It is six months since the first death of someone in Northern Ireland who had tested positive for Covid-19.
Since then the total recorded by the Department of Health has risen to 573, as of Wednesday.
360aproko spoke to three people whose lives have been affected by the virus.
‘It’s a rollercoaster of emotions’
Having buried her brother and father, Brenda Doherty knows what it is like to grieve.
While she still misses and mourns them, Brenda says losing her mum Ruth to Covid-19 in March was very different. The 82-year-old was among the first to die in Northern Ireland with the virus.
Brenda says: “My sons and my brothers – they so much wanted to give mummy the same send-off that they’d given my dad, they wanted to carry her coffin.
“I would have done a eulogy for my mum telling all her stories. I will do that at the memorial but it won’t be the same because she won’t be in front of me in her coffin.”
Like so many other families they didn’t get to sit at her hospital bedside or provide a wake and proper funeral service.
Brenda Doherty said her mother Ruth was a strong woman
“We didn’t say goodbye to my mum. We didn’t see mum leaving the family home for the last time in her coffin. Or mum being put in the grave before Jennifer and I could stand at the graveside,” Brenda says.
“We didn’t get to touch mummy’s coffin, let alone see her in it.
“That has impacted on the grief the same way that it has done for so many families.
“There were 12 hours from when we got the phone call to say she was dying and mummy’s passing, I do relive them and I still ask questions – did she really understand why we all weren’t there?”
‘I didn’t get to kiss mum goodbye’
Brenda says she struggles with how some people talk to her about Covid.
“I am constantly defending my mummy dying. I get asked, ‘are you sure it was Covid?'” she says.
“No-one ever asked me if I was sure dad died from cancer. They ask if she had underlying health conditions as though it then makes it alright.
“So all that impacts on my anger. It’s all a rollercoaster of emotions. “
The family are currently clearing their family home. There are boxes and boxes of memories.
On top of one particular box is a hospital bag of personal possessions.
Brenda says they have yet to open it as it is just too painful.
“Inside is the necklace that mum wore in hospital. Everything else was destroyed because of Covid, but we asked them to save it,” she says.
“It’s the last thing which touched mum. That is precious.”

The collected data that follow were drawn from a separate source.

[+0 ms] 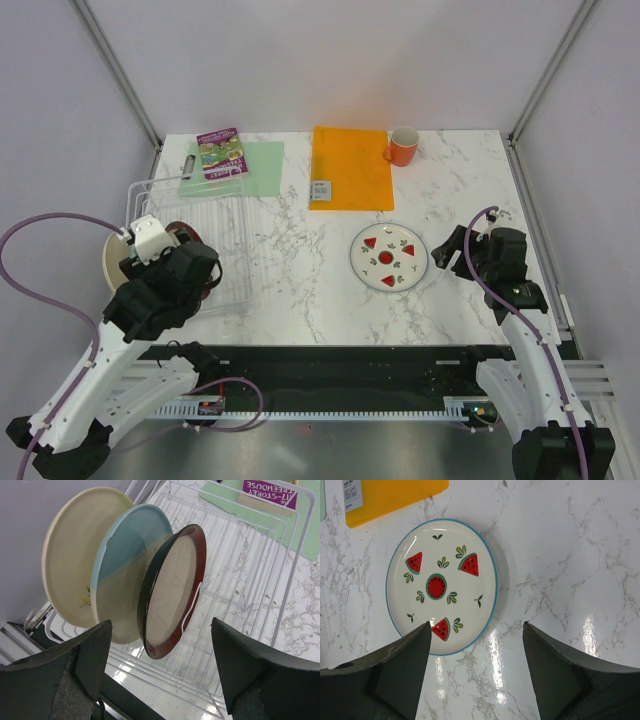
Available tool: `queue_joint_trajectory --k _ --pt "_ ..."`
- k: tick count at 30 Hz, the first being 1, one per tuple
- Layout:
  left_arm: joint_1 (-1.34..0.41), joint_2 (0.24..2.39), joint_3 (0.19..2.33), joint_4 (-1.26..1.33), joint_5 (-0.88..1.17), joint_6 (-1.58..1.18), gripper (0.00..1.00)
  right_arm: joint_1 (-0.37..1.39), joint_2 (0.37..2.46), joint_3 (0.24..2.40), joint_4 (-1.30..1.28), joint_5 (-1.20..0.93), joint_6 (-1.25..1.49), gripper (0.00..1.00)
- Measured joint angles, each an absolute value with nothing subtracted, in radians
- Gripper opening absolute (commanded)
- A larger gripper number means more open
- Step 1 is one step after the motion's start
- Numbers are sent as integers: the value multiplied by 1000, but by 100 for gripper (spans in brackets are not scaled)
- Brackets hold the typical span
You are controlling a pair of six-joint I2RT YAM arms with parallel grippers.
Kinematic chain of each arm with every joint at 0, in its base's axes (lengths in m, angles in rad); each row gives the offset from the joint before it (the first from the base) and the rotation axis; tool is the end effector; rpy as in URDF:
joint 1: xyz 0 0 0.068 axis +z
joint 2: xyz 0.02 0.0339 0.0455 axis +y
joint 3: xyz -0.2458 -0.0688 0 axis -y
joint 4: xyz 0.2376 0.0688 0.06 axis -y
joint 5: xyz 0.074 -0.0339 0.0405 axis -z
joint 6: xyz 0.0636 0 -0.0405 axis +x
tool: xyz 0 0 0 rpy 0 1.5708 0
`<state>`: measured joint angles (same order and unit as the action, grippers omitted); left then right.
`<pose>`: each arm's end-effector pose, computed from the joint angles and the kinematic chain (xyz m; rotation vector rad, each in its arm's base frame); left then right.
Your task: Unload the plates from the dish rack
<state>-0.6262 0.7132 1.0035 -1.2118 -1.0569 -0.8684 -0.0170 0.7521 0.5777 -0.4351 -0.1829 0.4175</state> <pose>0.1202 -0.0186 0.3160 -0.6180 1.8958 0.3904 0.1970 0.0082 0.2211 0.3711 2.1690 0.4255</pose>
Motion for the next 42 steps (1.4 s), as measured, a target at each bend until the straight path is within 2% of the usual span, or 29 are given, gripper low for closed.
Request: queue_joint_trajectory --k 10,20,32,33,35,36,37,38,42 --pt "-593 694 960 -1073 -986 -783 86 -17 752 578 -435 -205 416 81" --pt "-228 751 892 -834 -680 -569 89 -17 752 578 -435 -213 414 81" --pt "-23 796 843 -714 -488 -480 88 -17 776 577 -434 -217 411 81" --pt "-15 809 843 -708 -484 -479 88 -17 777 577 -434 -217 411 81" --pt "7 836 843 -702 -471 -477 79 -17 781 577 -434 -217 410 81" --pt "15 846 843 -702 -469 -476 73 -17 783 577 -434 -218 410 81" --pt "24 853 844 -701 -467 -473 63 -17 783 577 -434 -218 410 81" --pt "31 858 843 -701 -468 -469 59 -17 783 577 -434 -220 410 81" --pt "43 874 855 -712 -490 -454 57 -17 783 577 -434 -222 410 81"
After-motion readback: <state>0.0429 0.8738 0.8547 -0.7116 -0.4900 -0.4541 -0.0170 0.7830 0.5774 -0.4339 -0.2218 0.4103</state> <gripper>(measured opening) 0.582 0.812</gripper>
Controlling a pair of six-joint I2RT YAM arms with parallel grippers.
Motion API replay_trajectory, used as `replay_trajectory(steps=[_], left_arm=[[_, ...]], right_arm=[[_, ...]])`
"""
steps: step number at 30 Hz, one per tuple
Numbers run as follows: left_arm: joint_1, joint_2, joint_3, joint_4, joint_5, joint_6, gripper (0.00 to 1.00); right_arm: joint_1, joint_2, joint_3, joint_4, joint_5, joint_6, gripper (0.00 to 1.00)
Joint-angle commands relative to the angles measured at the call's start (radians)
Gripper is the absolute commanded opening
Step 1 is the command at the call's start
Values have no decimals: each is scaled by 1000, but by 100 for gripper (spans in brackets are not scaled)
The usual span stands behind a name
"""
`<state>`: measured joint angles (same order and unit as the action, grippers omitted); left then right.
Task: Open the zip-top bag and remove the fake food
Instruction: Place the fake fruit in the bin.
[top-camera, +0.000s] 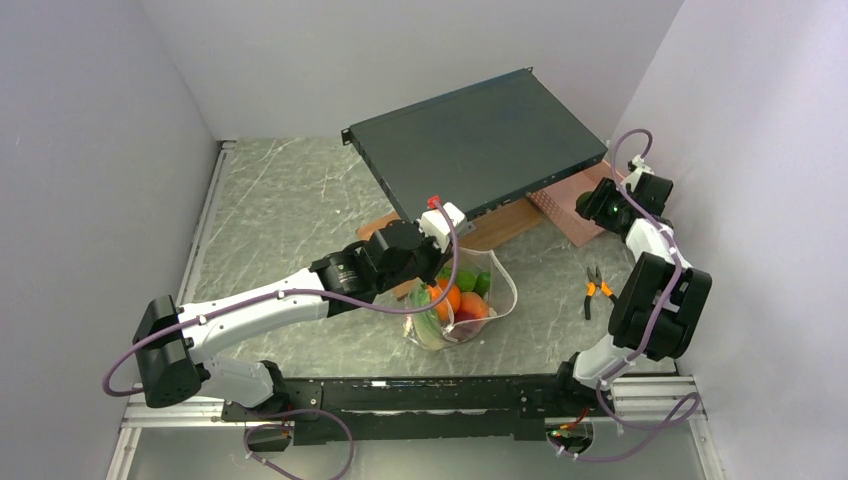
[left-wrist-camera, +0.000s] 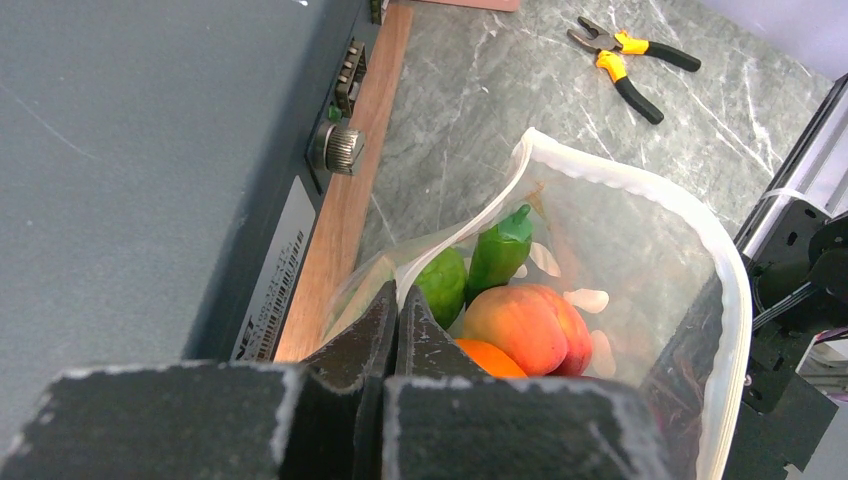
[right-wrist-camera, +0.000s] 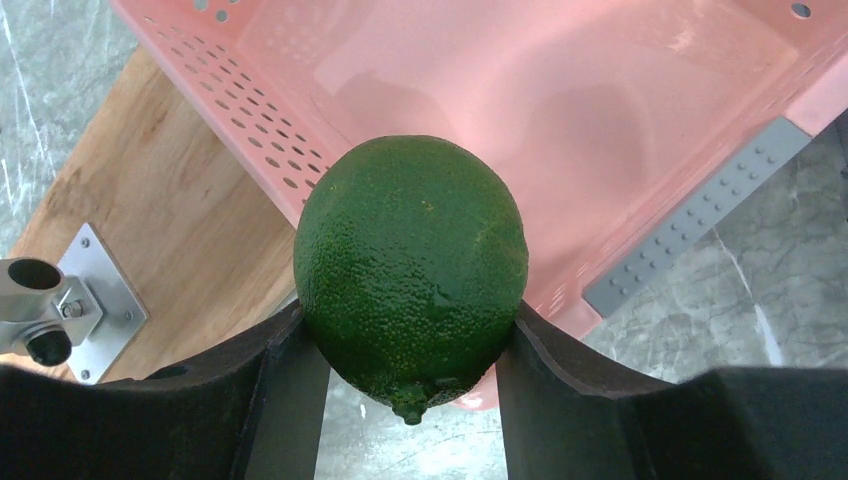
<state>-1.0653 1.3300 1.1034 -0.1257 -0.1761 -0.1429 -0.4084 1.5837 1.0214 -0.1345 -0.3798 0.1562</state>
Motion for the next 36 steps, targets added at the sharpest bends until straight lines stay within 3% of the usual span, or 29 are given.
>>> replay_trajectory(steps=[1, 7, 15, 29, 36], left_arm=[[24, -4, 20, 61, -22, 2, 0], [23, -1, 19, 63, -20, -3, 0], [24, -3, 19, 61, -22, -6, 0], [24, -6, 8, 69, -7, -12, 0], [24, -2, 10, 72, 8, -12, 0]], right_arm=[[-8, 26, 66, 4, -25, -28, 42], [-11, 47, 77, -16, -45, -43, 59], [-14, 45, 70, -36, -62, -54, 72], [-25, -114, -24, -64, -114, -124, 73], [-27, -232, -94, -106, -231, -212, 73]])
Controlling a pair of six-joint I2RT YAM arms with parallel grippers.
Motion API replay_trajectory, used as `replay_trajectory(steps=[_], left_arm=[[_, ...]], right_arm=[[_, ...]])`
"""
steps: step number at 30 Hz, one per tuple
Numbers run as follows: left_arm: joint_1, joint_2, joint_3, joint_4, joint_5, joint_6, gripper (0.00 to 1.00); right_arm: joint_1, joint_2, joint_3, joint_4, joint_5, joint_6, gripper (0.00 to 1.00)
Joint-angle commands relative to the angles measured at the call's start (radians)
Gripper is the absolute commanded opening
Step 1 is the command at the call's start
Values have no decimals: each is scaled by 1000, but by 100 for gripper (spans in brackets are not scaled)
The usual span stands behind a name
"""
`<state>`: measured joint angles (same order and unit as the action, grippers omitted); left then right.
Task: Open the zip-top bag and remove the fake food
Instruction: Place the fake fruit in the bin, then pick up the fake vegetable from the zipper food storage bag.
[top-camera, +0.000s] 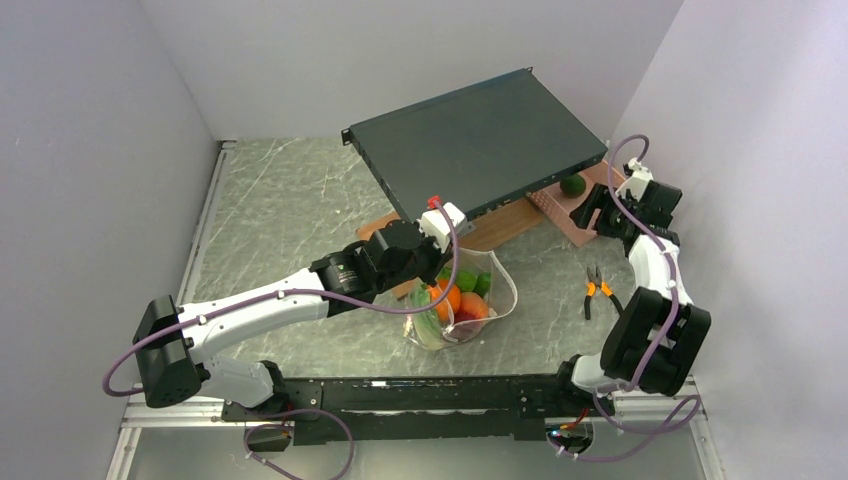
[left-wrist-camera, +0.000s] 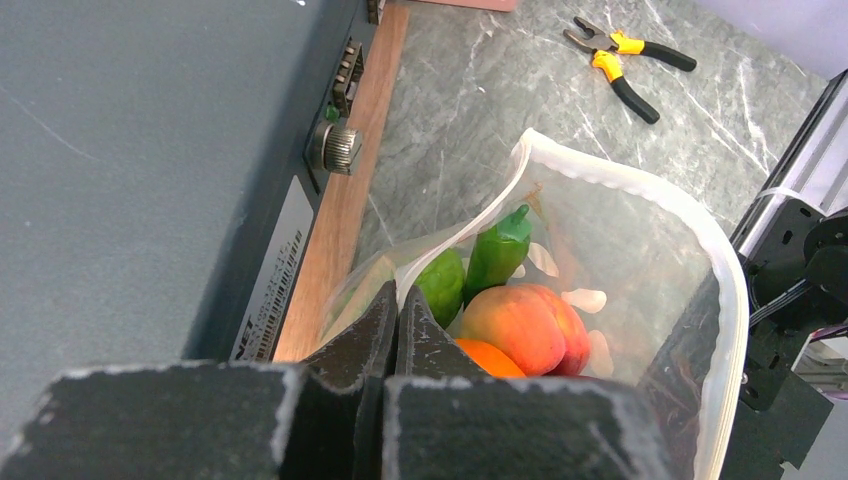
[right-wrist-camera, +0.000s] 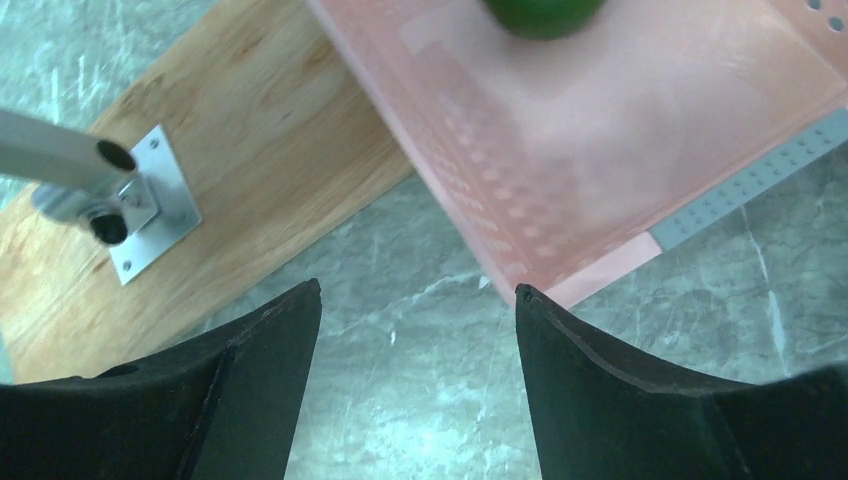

Prof Nichola Rooney has been working to help build up bereavement services
‘This has had a devastating impact’
Prof Nichola Rooney is making her way through the pandemic wearing two hats – one as a mother of three children and the other as a clinical psychologist trying to offer advice and help make sense of it all.
“Grieving is a normal process but Covid has made it worse, because it means it’s all happening in abnormal circumstances,” Prof Rooney says.
She is part of a Department of Health team building up bereavement services.
“We know there is already greater demand for bereavement support and that need will grow,” she says.
“Some people who have buried loved ones during lockdown can’t believe it has happened.
“The body not being at home, the lack of funeral, that feeling of being isolated.
“All of this has had a devastating impact. The normal traditions in Northern Ireland help, the wake, the walking behind the coffin, the funeral service, that all helps but for many families that hasn’t been there.”
According to Prof Rooney the Department of Health is putting resources in place to provide bereavement support.
She does not want to see people being handed out prescriptions for anti-depressants.
“I think all this will extend the grieving process and will extend the feelings of anger and loss,” she says.
“Potentially there will be a huge impact on people’s mental health. It is vital that grieving should not be confused with a mental illness – the two are completely separate.”
‘Our roles completely changed’
Nurse Maire McAnaney says the six months since the first death have gone by in a flash.
Back then nurses were transforming the wards into areas suitable to fight Covid.
“We were prepared, we were ready for the virus and we worked hard,” she says.
Nurses are used to dealing with death, but Maire says she experienced a different type of loss during the first wave of coronavirus.
“A lot of our roles completely changed and that was a big loss,” she says.
“We came into work every morning and had a different job to do and had different priorities.
“We were working with different colleagues from different hospitals. That familiarity had gone.
“It was amazing and challenging to create a new team, but I missed the old one too.
“It was difficult and hard to deal with on top of everything else.”